Scheduled Downtime
On Friday 21 April 2023 @ 5pm MT, this website will be down for maintenance and expected to return online the morning of 24 April 2023 at the latest

Small 1-domain WRF run on Derecho


New member

I am setting up a small 1-domain WRF run on Derecho. The domain size is 121x121 (x51 levels). I compiled WRF with dm+sm and with dm only. Since Derecho's nodes are 128 cores and given the domain size, I can only use one node.

I tried the following:
1) To run with the dm version only, but I get the error:

e_we = 121, nproc_x = 8, with cell width in x-direction = 15
e_sn = 121, nproc_y = 16, with cell width in y-direction = 7
--- ERROR: Reduce the MPI rank count, or redistribute the tasks.
-------------- FATAL CALLED ---------------
NOTE: 1 namelist settings are wrong. Please check and reset these options

Can dm only compilation be used at all with such a small domain? I tried setting nproc_x and nproc_y in the namelist but I will get the same error.
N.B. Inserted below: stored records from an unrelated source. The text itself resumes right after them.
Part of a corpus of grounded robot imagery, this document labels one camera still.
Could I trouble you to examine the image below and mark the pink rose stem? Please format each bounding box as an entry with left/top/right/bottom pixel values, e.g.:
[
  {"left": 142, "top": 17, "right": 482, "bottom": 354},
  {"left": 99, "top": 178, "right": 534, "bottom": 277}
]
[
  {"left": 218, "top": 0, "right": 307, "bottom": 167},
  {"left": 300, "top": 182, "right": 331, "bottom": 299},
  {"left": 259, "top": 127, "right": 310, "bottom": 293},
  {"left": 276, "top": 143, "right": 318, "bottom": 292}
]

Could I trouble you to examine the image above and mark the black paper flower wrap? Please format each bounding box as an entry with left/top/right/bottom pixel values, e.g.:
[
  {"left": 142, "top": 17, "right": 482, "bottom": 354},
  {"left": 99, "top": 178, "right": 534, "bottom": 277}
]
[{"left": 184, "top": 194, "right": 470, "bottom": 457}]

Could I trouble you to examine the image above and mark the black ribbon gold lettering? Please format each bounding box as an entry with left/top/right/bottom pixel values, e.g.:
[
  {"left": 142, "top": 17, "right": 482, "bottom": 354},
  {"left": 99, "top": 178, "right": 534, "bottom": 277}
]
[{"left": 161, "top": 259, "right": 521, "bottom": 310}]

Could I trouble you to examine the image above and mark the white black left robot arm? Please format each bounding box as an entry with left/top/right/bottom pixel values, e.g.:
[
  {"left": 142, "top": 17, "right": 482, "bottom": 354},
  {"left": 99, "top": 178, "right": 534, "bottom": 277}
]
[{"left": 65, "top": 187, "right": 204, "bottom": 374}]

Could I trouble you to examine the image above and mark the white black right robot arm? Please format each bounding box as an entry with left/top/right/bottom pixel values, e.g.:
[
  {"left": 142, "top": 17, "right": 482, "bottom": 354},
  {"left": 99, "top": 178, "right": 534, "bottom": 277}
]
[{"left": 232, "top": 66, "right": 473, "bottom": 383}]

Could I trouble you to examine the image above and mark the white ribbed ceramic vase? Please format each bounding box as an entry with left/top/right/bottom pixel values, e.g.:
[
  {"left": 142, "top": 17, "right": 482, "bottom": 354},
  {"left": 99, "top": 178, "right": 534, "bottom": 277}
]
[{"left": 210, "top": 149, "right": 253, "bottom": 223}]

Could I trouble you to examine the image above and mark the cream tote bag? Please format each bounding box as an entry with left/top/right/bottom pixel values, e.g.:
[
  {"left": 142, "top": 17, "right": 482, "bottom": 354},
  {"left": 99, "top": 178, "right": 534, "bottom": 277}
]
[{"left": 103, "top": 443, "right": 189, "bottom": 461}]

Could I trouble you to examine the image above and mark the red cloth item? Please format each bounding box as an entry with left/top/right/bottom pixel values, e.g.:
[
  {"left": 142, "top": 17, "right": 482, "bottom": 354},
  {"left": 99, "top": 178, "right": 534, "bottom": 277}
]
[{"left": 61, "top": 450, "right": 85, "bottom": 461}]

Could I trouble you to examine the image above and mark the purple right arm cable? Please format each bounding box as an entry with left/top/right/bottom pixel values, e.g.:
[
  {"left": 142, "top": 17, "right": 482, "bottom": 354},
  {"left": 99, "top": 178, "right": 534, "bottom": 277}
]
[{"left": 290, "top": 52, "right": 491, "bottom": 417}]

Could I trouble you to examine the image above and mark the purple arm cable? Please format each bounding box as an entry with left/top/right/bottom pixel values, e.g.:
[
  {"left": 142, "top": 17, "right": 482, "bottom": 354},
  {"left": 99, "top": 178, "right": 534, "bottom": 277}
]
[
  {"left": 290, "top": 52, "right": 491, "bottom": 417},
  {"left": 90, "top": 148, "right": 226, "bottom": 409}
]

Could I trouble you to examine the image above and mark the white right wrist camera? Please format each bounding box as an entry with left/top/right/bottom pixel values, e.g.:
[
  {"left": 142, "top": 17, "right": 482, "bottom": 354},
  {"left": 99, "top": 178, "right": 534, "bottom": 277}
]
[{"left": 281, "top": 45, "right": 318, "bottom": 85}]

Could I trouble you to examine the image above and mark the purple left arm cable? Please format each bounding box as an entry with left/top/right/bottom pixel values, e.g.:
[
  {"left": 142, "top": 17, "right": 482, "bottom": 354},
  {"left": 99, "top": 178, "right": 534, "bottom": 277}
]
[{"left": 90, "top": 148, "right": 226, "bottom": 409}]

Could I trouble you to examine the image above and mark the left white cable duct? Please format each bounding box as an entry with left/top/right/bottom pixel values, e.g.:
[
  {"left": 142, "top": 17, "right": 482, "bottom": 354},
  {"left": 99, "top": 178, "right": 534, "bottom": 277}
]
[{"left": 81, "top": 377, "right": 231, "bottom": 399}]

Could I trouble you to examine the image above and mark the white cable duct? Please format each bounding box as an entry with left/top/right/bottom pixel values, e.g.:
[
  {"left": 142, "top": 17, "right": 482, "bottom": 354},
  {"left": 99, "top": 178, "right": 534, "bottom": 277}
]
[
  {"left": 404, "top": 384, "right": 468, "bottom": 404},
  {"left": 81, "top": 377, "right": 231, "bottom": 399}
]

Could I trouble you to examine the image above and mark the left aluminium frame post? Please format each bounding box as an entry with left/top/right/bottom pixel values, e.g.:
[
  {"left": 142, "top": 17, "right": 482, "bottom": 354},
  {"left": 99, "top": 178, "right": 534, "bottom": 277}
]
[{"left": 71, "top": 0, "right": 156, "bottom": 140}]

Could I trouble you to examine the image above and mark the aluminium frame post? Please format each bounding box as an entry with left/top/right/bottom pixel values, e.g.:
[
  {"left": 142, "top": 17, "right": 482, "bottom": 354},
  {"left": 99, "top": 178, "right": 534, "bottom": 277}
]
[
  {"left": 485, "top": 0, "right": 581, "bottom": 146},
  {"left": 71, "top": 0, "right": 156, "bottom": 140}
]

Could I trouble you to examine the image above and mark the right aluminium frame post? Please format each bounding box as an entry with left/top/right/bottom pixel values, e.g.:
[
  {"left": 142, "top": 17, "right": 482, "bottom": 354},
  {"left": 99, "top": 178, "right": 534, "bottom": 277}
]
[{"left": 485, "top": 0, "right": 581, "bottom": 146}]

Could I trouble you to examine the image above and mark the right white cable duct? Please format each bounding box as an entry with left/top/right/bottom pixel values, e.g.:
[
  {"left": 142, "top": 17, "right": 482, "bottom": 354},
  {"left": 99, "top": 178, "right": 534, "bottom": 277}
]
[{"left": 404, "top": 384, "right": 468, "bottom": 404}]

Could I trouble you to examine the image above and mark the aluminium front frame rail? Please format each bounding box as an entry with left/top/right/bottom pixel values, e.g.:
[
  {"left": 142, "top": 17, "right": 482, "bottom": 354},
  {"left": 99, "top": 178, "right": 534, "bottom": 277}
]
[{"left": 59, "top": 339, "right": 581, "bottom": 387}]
2) To run with the dm+sm version and submit the job with:
#PBS -l select=1:ncpus=128:mpiprocs=16: ompthreads=8
time mpiexec --cpu-bind depth -n 16 -ppn 16 -d 8 ./wrf.exe
(where 16x8) seems to be the best mpi/omp decomposition for this size, then a 60h long simulation takes about ~100minutes (which seems a bit long).

Is there anything that I am missing here, that I could do to speed things up, or this is the limit?

Thank you very much for your help.
I have run WRF in derecho with a smaller number of processors. Note that I built WRF in dmpar mode, and thus this answer only addresses your question (1). Please try the options with a smaller number of processors, for example,

#PBS -l select=1:ncpus=16:mpiprocs=16
mpiexec -n 16 -ppn 16 ./wrf.exe

Let me know whether this works for you.

A similar strategy may be applied to the code built in dm+sm mode. However, I didn't test this option myself. Probably you can try and I would appreciate if you can keep me updated about the result. Thanks in advance.
Thank you for your reply. Actually you are right, I was able to use up to 121 cores on 1 node as:
#PBS -l select=1:ncpus=121:mpiprocs=121
Nevertheless, this is still quite much slower than using the dm+sm WRF version with
#PBS -l select=1:ncpus=128:mpiprocs=16: ompthreads=8

I do get confused with the namelist option nproc_x, nproc_y and on how to use them. I was hoping perhaps that could have helped or you all had suggestion on how to use them for this case. Also, can these options be used with the dm+sm version?
Thank you very much for your help.
Thank you for the update.

Since WRF domain is automatically decomposed , usually it is not necessary to specify nproc_x and nproc_y.

However, if you do want to specify the above namelist options, let's suppose you run with 32 processors, you can set

nproc_x = 4
nproc_y = 8

In this case you will have 4 processors along the x-direction and 8 processors along the y-direction.